Below are several records. Retype exactly those lines running from the one with "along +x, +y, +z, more" through the one with "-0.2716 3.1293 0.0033", end lines included, and no others.

---+---

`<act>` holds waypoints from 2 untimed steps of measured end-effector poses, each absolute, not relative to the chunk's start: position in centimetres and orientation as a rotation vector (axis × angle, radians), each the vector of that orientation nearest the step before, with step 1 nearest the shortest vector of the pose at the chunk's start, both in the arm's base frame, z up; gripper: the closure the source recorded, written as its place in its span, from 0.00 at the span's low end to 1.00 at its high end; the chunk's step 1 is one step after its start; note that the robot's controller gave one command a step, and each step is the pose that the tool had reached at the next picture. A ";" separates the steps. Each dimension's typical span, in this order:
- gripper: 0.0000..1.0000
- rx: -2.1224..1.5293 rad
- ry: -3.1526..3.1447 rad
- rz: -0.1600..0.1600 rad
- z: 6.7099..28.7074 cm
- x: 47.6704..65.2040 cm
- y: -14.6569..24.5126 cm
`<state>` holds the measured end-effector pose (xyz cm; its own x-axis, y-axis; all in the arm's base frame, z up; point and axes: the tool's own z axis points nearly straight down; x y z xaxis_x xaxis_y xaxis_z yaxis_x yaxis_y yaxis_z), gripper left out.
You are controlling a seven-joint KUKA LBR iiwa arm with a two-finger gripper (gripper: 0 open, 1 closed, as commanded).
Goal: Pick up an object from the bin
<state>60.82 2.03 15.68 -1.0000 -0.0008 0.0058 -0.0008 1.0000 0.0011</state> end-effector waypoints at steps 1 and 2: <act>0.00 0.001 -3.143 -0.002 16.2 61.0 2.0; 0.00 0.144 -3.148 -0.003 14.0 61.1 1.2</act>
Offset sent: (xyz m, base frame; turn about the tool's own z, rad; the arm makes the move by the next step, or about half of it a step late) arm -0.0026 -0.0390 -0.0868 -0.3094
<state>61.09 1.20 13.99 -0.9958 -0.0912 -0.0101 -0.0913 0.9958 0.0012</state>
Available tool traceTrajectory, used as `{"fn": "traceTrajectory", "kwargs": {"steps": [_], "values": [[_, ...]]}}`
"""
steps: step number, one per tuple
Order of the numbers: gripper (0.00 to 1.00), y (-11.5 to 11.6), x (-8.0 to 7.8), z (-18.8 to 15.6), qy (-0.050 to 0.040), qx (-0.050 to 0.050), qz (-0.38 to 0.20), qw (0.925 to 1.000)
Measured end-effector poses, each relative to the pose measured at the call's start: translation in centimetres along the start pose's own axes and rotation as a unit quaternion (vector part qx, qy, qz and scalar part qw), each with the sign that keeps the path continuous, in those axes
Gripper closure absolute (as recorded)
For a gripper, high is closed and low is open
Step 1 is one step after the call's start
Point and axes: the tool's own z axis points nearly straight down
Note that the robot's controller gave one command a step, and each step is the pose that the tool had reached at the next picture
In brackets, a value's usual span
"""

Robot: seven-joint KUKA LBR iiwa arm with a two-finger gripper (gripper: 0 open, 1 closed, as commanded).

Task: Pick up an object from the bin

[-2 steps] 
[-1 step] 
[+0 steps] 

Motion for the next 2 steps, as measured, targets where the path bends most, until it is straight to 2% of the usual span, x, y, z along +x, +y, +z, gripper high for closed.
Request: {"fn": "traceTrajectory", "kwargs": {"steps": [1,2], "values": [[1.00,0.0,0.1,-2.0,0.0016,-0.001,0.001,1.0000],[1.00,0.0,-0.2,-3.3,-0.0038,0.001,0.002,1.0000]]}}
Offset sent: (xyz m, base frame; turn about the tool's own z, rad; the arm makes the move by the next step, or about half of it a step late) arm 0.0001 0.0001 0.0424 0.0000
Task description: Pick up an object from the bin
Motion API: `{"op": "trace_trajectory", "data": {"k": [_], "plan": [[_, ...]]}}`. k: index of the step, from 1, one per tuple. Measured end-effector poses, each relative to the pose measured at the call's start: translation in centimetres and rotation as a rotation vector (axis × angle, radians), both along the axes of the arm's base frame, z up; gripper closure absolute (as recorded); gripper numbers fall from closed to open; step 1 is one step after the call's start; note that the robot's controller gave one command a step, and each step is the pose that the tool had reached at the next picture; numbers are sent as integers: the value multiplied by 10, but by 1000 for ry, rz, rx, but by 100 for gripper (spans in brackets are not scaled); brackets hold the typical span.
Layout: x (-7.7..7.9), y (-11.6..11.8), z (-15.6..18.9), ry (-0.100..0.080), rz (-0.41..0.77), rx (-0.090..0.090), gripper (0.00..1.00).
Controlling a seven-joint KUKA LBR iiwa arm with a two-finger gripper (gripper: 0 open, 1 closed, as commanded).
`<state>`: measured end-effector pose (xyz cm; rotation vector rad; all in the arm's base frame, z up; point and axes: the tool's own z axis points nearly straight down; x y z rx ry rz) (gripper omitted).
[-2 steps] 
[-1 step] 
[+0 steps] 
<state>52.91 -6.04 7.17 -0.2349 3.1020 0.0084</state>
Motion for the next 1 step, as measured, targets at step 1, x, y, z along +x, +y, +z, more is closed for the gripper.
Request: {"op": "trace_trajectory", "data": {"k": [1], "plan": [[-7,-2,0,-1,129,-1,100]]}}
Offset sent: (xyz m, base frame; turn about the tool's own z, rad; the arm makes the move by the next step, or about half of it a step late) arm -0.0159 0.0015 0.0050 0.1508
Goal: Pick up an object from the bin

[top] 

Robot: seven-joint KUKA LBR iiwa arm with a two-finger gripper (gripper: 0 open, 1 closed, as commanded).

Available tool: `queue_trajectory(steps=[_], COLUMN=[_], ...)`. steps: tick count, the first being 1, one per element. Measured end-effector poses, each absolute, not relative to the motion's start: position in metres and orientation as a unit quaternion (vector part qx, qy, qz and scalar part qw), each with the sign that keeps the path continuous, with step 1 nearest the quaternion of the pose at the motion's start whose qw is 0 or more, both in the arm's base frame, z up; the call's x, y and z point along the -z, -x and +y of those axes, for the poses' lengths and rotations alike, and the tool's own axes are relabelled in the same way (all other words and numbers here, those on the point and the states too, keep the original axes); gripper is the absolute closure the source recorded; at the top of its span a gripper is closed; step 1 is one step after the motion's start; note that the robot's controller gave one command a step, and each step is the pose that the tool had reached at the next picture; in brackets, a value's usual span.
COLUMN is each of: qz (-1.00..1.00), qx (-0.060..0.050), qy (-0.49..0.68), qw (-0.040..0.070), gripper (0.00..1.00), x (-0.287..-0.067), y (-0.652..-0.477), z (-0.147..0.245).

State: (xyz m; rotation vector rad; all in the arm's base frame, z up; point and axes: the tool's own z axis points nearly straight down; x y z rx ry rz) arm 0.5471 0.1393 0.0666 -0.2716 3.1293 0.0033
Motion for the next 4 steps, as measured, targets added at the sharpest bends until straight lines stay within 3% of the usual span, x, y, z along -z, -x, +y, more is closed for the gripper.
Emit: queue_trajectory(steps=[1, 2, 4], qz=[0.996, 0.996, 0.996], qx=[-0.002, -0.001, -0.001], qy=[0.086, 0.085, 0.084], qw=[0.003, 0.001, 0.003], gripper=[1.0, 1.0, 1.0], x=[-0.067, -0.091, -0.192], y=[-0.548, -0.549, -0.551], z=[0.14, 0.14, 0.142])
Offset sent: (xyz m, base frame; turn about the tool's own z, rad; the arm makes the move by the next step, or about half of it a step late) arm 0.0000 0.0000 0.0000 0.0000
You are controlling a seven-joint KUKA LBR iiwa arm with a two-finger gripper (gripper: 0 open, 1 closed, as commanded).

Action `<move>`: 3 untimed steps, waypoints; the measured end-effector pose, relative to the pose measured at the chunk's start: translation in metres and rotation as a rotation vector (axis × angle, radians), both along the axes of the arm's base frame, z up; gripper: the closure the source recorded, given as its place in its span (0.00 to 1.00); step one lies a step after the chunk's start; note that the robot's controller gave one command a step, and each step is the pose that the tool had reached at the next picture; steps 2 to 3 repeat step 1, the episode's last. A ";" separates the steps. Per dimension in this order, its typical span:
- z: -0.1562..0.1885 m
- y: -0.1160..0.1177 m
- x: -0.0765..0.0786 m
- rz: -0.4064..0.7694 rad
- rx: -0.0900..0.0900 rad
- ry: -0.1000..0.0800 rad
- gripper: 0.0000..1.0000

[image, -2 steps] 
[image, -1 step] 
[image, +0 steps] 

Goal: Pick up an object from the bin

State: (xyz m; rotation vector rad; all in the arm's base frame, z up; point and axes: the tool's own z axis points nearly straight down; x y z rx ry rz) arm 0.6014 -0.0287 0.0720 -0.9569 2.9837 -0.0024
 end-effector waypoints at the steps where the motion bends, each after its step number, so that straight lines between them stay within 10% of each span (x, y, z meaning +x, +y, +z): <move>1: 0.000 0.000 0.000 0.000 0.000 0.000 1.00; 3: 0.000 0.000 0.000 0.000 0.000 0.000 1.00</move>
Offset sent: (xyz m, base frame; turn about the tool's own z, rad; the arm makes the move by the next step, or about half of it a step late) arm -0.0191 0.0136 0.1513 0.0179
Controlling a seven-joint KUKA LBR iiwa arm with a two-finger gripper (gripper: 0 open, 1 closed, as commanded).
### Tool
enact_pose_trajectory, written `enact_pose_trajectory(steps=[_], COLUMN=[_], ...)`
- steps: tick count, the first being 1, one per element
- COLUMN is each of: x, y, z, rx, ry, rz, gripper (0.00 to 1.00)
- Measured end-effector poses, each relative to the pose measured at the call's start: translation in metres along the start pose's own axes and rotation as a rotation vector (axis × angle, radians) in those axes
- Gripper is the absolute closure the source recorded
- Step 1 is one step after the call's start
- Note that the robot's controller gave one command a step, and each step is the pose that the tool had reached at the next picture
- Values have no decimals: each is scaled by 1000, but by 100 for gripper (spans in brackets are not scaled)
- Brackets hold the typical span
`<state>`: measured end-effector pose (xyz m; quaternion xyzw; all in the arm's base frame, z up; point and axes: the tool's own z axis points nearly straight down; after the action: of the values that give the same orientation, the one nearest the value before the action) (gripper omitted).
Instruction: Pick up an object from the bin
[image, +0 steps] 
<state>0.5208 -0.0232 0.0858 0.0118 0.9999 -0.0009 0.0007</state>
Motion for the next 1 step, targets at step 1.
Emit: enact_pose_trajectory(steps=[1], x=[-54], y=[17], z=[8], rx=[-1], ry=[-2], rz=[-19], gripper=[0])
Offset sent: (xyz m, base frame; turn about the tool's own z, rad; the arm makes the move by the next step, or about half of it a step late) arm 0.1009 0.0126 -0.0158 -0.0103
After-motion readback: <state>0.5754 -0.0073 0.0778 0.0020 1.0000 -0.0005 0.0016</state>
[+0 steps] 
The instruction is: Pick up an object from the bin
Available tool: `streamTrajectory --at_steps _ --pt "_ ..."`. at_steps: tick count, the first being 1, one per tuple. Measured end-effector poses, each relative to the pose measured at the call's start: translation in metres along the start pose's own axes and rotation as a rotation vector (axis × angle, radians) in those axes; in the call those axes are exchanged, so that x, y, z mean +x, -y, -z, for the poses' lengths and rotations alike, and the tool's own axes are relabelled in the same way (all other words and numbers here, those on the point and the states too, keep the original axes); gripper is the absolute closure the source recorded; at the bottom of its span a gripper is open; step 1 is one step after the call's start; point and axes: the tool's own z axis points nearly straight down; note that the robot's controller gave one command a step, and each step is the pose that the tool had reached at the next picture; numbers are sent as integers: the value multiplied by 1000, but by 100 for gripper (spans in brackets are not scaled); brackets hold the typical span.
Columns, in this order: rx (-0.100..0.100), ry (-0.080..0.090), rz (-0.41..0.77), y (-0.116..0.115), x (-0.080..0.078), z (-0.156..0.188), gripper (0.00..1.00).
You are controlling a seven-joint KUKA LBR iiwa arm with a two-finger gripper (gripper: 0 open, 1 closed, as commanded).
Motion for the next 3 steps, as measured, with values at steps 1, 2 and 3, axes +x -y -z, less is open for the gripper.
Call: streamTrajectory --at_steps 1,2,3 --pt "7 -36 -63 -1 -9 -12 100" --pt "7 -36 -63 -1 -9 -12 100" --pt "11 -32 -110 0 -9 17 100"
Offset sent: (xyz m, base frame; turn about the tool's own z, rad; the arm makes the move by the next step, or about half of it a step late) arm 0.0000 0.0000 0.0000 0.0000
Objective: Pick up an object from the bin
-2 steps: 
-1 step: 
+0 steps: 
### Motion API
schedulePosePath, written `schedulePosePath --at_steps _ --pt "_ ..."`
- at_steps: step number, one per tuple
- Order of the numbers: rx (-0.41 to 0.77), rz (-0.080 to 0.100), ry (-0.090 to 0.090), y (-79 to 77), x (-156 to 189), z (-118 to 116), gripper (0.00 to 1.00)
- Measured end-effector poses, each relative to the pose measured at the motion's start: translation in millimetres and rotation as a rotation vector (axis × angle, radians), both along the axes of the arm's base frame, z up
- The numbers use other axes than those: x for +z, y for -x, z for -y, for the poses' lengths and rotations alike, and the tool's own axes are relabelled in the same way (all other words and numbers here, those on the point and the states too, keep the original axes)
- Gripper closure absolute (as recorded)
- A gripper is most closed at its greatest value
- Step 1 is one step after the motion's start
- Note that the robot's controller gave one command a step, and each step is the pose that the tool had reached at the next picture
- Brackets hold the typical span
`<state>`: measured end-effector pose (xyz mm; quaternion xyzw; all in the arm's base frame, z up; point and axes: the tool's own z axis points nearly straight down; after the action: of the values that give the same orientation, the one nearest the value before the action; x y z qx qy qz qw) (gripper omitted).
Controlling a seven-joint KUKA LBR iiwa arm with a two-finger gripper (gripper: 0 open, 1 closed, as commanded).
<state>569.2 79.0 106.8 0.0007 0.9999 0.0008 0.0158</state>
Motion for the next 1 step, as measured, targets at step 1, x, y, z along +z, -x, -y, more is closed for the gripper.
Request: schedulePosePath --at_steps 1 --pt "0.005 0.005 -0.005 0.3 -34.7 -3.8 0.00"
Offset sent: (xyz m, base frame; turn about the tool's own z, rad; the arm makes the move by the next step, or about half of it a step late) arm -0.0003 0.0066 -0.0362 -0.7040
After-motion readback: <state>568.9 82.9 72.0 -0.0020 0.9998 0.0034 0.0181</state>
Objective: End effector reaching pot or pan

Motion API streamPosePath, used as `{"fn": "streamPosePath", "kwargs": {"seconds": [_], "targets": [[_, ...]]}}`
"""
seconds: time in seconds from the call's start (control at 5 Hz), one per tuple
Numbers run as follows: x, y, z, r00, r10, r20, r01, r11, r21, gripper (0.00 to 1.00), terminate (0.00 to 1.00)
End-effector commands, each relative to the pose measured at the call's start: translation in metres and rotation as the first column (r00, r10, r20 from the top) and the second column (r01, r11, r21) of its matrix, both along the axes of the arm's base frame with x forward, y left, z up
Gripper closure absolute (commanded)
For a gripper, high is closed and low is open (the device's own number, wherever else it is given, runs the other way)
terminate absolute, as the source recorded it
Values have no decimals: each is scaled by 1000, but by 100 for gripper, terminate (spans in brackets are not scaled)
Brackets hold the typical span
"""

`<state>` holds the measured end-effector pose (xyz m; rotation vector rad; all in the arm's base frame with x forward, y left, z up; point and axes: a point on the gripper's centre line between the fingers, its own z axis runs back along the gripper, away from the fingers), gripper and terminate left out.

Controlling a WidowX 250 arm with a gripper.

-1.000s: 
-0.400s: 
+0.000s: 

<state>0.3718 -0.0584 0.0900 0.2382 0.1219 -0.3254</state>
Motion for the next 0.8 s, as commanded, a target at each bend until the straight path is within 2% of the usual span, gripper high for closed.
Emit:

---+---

#### Result for this exercise
Motion for the next 1 step, as measured, targets at step 1, x, y, z along +x, +y, +z, more is closed for the gripper.
Request: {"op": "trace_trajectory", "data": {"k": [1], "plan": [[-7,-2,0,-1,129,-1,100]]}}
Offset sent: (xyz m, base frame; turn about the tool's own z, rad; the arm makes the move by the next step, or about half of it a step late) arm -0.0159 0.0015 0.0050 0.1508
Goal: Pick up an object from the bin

[top] 

Robot: seven-joint KUKA LBR iiwa arm with a two-finger gripper (gripper: 0 open, 1 closed, as commanded).

Available tool: `queue_trajectory(steps=[_], COLUMN=[_], ...)`. steps: tick count, the first being 1, one per element. Measured end-effector poses, each absolute, not relative to the motion's start: position in metres and orientation as a unit quaternion (vector part qx, qy, qz and scalar part qw), each with the sign that keeps the path continuous, with step 1 nearest the quaternion of the pose at the motion's start whose qw is 0 or more, both in the arm's base frame, z up; the call's x, y and z point along the -z, -x and +y of those axes, for the poses' lengths and rotations alike, and the tool's own axes are relabelled in the same way (all other words and numbers here, those on the point and the states too, keep the original axes); gripper is the absolute closure the source recorded; at the top of its span a gripper is closed; step 1 is one step after the motion's start; note that the robot's controller gave one command a step, and each step is the pose that the tool had reached at the next picture; in brackets, a value's usual span.
COLUMN is each of: qz (-1.00..1.00), qx (-0.060..0.050), qy (-0.49..0.68), qw (-0.040..0.070), gripper (0.00..1.00), x (-0.287..-0.067), y (-0.652..-0.477), z (-0.147..0.245).

State: (xyz m; rotation vector rad; all in the arm's base frame, z up; point and axes: the tool's own z axis points nearly straight down; x y z rx ry rz) arm 0.5471 0.1393 0.0666 -0.2716 3.1293 0.0033

No other output is expected for this exercise.